First, put the contour plots together into slices, using just the shaded parts and not the lines. Note that these cuts run through the center of the design point, and not the stationary point.
This is still quite difficult to interpret. The blue and green corners of the areas are clearly to be avoided, while the red-tinted areas near the top are to be embraced. Red, in all these plots, is a higher value of q than blue. The weird little balls are the points on the steepest ascent experiment path. Their radius corresponds to their predicted q values. Tufte, of course, would have a fit; clearly the volume should be proportional to the indicated variable.
Those planar cuts are nice to look at, but we can do even better. Add “isosurfaces”—these are surfaces that lie on constant values of q. In two dimensions a topo map shows lines of constant elevation. For 3D data, the lines become surfaces. In the following figure I’ve kept the horizontal cut, and added isosurfaces. The big black line shows the steepest ascent.
This is getting useful. To make a good cup of coffee, you want to be somewhere in the red cup on the upper-left-front corner. The zone is not enormous. To more clearly visualize this, here is the same concept from a few different angles.
So, here we are, and I still don’t have a good idea what the response function looks like outside the design space.

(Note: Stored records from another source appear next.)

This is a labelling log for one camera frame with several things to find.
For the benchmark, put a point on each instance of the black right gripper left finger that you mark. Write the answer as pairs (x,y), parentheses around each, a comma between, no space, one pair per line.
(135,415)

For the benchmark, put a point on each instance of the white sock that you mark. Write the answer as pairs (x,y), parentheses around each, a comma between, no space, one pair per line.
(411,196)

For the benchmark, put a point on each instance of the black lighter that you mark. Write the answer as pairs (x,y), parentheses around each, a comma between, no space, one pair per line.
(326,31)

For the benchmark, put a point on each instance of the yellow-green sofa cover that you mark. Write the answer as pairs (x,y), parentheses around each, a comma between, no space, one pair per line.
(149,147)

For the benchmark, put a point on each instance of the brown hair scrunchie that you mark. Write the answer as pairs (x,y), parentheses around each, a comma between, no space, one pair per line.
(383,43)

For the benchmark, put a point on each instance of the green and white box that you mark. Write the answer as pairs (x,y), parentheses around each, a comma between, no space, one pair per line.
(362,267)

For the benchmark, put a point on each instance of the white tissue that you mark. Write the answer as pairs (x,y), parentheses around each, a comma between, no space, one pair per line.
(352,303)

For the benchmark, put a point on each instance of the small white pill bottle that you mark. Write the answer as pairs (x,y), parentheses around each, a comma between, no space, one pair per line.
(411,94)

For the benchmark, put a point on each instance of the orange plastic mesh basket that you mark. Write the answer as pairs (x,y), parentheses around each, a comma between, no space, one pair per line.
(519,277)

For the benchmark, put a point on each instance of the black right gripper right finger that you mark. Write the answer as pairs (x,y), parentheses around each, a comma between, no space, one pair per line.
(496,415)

Clearly there is a region in the middle which is relatively high quality, and it appears that higher C/W ratios are favored.

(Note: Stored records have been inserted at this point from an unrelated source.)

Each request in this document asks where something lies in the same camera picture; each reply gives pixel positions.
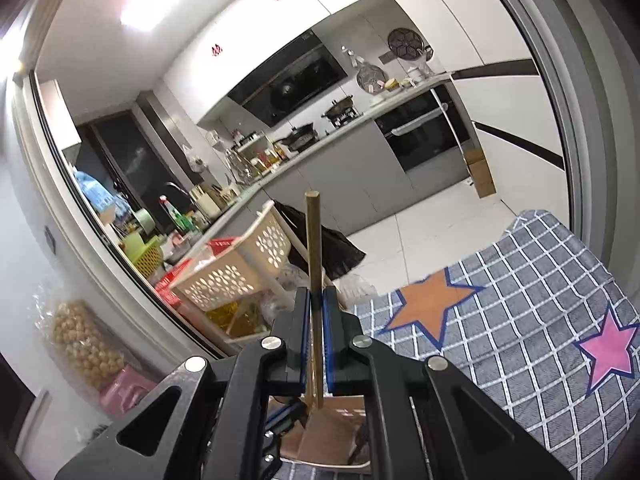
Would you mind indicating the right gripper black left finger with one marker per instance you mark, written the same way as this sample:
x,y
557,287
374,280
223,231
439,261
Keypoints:
x,y
287,375

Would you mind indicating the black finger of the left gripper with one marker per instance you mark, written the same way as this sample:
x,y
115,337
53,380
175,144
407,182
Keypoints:
x,y
283,419

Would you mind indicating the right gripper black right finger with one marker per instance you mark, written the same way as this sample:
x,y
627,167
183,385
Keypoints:
x,y
344,373

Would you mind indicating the beige plastic utensil holder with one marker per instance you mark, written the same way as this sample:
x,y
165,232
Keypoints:
x,y
329,437

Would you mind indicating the wooden chopstick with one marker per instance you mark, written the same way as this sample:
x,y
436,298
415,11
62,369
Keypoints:
x,y
315,272

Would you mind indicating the black garment on cart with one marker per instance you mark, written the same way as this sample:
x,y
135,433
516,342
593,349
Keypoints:
x,y
339,255

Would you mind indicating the beige perforated storage cart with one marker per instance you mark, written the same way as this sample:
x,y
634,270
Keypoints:
x,y
242,290

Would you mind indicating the pink package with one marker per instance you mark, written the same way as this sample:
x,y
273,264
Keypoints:
x,y
126,390

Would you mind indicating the grey checked star tablecloth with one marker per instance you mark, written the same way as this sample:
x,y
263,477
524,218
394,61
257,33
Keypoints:
x,y
547,333

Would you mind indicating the black wok on stove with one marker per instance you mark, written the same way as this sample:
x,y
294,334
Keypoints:
x,y
300,138

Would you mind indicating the bag of round snacks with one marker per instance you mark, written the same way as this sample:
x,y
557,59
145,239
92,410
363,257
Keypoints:
x,y
80,341

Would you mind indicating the cardboard box on floor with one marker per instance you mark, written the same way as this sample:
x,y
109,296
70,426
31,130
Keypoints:
x,y
479,170

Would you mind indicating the black built-in oven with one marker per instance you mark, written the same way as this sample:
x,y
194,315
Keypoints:
x,y
423,127

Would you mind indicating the black range hood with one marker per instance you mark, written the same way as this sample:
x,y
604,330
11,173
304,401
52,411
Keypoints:
x,y
297,73

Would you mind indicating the round dark decorative plate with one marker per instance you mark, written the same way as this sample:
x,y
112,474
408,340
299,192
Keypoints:
x,y
406,44

Finally, to get a solid sense of the response function I thought it would be helpful to zoom out. The next graph shows the response function in extrapolated over a much wider range.

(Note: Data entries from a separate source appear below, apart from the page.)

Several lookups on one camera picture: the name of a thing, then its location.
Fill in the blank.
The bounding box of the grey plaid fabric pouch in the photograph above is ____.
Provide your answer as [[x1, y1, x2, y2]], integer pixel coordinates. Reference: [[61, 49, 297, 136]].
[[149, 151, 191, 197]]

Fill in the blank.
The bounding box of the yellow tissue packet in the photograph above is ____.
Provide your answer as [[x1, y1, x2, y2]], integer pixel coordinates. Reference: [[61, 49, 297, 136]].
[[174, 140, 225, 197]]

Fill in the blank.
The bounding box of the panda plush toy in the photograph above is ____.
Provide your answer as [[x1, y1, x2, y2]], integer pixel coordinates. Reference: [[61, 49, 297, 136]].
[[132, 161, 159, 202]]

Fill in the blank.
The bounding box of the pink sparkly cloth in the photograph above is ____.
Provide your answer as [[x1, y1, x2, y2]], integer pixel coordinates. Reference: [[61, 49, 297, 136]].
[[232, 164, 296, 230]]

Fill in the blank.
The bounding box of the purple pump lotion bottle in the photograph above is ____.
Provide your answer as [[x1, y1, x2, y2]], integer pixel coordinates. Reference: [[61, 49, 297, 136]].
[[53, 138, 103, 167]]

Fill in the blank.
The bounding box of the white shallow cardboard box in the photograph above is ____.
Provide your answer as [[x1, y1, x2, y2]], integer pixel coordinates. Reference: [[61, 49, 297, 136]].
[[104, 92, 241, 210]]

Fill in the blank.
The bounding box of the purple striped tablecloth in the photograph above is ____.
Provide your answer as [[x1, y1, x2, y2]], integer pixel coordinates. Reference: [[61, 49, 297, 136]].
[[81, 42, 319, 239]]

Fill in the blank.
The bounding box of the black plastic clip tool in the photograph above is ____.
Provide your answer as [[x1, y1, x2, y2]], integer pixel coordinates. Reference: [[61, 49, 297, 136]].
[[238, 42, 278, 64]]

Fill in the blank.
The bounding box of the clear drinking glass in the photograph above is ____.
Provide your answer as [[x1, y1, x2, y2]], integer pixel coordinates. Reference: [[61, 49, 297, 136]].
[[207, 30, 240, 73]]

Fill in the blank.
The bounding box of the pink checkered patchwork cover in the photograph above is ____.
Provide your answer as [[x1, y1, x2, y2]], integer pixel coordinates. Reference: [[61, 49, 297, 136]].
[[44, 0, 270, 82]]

The little box in the middle is the design space. In this case there are four isosurfaces drawn, for q=1,2,3,4. With this visualization you can clearly see the shapes represented by the response function. I’m sure that the function is a poor representation of truth in the regions far from the design space. Nevertheless, this diagram is more helpful to me than any other, as I can see there is clearly a cup-shaped region in which my coffee should be really awesome. The region is surprisingly narrow over C/W ratio, time, and temperature. A poor-man’s sensitivity analysis.
All the previous analysis has been on the response surfaces for the RSO data set only, that is, I left out the original data from the screening experiment. If I include the alternate data the fit remains qualitatively similar in that there is a tasty region in the upper left hand part of the original design space. However, the rest seems very different. There is now a saddle point, and more of the design space is better than before. Now, too, the steepest ascent path points toward increasing C/W ratio and decreasing temperature. Unlike the previous fit, though, there is substantial decrease in time inferred. Furthermore, this surface admits quality values in excess of 5. The upper isosurface is q = 5.
On the off chance you’re wondering how I made these really cool plots…
Analysis of the experiment and fitting of the response model to the data was accomplished in the wonderful language R. I couldn’t find any way to do cut-planes in R, and in any case am not terribly good with it. So I used Python(x,y) with the Enthought Tool Suite, in particular the mlab and Mayavi interfaces. Many, many thanks to the good people of the Pythonic world, and especially Enthought, for the quality product they have created. Who needs Matlab anyway?
My source code is available upon request.